__Task description__. The whole listing is to be retyped exactly as it appears.

__Supplied data__.
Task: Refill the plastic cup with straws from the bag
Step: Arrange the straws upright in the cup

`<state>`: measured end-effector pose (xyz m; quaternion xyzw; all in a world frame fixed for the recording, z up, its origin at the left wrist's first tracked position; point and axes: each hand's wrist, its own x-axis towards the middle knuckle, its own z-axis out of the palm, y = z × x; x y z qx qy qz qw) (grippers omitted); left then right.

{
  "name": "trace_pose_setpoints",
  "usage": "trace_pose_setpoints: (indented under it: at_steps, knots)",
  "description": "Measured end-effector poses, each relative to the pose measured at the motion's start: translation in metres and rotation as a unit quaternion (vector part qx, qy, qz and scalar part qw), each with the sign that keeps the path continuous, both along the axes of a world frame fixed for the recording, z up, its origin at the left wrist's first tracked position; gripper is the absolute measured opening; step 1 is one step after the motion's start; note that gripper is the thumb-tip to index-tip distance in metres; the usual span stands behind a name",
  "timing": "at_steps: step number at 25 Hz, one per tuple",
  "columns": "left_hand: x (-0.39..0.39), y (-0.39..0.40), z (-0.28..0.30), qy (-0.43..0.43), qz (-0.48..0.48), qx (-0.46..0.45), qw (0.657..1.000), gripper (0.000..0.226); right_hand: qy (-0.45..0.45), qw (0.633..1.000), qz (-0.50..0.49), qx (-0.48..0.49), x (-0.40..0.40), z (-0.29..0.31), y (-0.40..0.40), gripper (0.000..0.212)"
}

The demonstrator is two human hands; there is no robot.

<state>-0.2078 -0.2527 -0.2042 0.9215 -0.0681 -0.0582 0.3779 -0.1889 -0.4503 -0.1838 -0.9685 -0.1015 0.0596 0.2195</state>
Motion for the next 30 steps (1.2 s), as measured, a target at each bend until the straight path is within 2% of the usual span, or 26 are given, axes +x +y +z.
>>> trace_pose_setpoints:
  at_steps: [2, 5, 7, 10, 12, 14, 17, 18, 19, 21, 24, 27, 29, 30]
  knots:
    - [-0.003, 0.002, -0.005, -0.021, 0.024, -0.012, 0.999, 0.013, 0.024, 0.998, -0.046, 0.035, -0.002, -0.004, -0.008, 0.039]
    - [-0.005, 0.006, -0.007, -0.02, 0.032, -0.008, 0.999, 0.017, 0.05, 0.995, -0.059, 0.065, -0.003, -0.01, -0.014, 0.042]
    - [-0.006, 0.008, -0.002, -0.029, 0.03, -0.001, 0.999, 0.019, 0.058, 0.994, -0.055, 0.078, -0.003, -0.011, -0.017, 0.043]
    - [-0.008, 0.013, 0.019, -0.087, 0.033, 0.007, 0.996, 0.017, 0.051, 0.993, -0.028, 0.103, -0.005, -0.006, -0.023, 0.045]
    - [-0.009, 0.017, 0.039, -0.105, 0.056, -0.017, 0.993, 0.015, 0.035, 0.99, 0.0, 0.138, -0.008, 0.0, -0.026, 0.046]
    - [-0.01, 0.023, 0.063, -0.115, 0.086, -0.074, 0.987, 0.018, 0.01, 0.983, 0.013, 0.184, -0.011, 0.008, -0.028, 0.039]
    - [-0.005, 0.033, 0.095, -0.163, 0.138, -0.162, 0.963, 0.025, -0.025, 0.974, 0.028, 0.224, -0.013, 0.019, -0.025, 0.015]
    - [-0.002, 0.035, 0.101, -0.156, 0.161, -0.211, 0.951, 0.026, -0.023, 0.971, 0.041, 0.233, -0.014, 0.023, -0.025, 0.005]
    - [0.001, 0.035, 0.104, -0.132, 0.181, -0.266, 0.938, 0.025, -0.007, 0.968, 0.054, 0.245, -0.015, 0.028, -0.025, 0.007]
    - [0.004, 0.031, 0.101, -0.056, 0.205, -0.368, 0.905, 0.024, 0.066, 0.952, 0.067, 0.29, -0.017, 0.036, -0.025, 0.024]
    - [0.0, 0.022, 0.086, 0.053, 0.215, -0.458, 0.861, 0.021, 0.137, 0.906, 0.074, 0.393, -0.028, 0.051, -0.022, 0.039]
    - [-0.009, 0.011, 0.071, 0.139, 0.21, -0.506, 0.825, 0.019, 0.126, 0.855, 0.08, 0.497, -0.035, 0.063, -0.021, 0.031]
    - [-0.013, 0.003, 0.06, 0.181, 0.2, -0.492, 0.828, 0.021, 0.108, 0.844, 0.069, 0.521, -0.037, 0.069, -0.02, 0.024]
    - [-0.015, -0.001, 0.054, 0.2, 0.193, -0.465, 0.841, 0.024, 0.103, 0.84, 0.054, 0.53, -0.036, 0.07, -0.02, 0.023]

__Expected answer__.
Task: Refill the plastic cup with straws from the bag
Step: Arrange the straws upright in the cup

`<state>`: measured end-effector pose (xyz m; quaternion xyzw; all in a world frame fixed for the recording, z up, its origin at the left wrist's first tracked position; point and axes: each hand's wrist, its own x-axis towards the middle knuckle, its own z-axis out of the palm, y = z × x; x y z qx qy qz qw) (grippers omitted); left then right.

{
  "name": "trace_pose_setpoints",
  "usage": "trace_pose_setpoints: (indented under it: at_steps, knots)",
  "description": "Measured end-effector poses, each relative to the pose measured at the motion's start: translation in metres and rotation as a unit quaternion (vector part qx, qy, qz and scalar part qw), each with the sign that keeps the path continuous, both along the axes of a world frame fixed for the recording, z up, its origin at the left wrist's first tracked position; gripper is the absolute measured opening; step 1 is one step after the motion's start; note that gripper is the thumb-tip to index-tip distance in metres; the usual span stands behind a name",
  "timing": "at_steps: step number at 25 Hz, one per tuple",
  "columns": "left_hand: x (-0.39..0.39), y (-0.39..0.40), z (-0.28..0.30), qy (-0.43..0.43), qz (-0.48..0.48), qx (-0.46..0.45), qw (0.657..1.000), gripper (0.000..0.226); right_hand: qy (-0.45..0.45), qw (0.633..1.000), qz (-0.50..0.49), qx (-0.48..0.49), x (-0.40..0.40), z (-0.29..0.31), y (-0.40..0.40), gripper (0.000..0.212)"
}

The demonstrator is two human hands; there is no robot.

<state>-0.2078 -0.2527 -0.2042 0.9215 -0.0681 -0.0582 0.3779 -0.1889 -0.4503 -0.1838 -0.9685 -0.1015 0.0596 0.2195</state>
Motion for the next 30 steps (1.2 s), as measured, a target at each bend until the straight path is within 2% of the usual span, or 26 are given, axes +x +y +z.
>>> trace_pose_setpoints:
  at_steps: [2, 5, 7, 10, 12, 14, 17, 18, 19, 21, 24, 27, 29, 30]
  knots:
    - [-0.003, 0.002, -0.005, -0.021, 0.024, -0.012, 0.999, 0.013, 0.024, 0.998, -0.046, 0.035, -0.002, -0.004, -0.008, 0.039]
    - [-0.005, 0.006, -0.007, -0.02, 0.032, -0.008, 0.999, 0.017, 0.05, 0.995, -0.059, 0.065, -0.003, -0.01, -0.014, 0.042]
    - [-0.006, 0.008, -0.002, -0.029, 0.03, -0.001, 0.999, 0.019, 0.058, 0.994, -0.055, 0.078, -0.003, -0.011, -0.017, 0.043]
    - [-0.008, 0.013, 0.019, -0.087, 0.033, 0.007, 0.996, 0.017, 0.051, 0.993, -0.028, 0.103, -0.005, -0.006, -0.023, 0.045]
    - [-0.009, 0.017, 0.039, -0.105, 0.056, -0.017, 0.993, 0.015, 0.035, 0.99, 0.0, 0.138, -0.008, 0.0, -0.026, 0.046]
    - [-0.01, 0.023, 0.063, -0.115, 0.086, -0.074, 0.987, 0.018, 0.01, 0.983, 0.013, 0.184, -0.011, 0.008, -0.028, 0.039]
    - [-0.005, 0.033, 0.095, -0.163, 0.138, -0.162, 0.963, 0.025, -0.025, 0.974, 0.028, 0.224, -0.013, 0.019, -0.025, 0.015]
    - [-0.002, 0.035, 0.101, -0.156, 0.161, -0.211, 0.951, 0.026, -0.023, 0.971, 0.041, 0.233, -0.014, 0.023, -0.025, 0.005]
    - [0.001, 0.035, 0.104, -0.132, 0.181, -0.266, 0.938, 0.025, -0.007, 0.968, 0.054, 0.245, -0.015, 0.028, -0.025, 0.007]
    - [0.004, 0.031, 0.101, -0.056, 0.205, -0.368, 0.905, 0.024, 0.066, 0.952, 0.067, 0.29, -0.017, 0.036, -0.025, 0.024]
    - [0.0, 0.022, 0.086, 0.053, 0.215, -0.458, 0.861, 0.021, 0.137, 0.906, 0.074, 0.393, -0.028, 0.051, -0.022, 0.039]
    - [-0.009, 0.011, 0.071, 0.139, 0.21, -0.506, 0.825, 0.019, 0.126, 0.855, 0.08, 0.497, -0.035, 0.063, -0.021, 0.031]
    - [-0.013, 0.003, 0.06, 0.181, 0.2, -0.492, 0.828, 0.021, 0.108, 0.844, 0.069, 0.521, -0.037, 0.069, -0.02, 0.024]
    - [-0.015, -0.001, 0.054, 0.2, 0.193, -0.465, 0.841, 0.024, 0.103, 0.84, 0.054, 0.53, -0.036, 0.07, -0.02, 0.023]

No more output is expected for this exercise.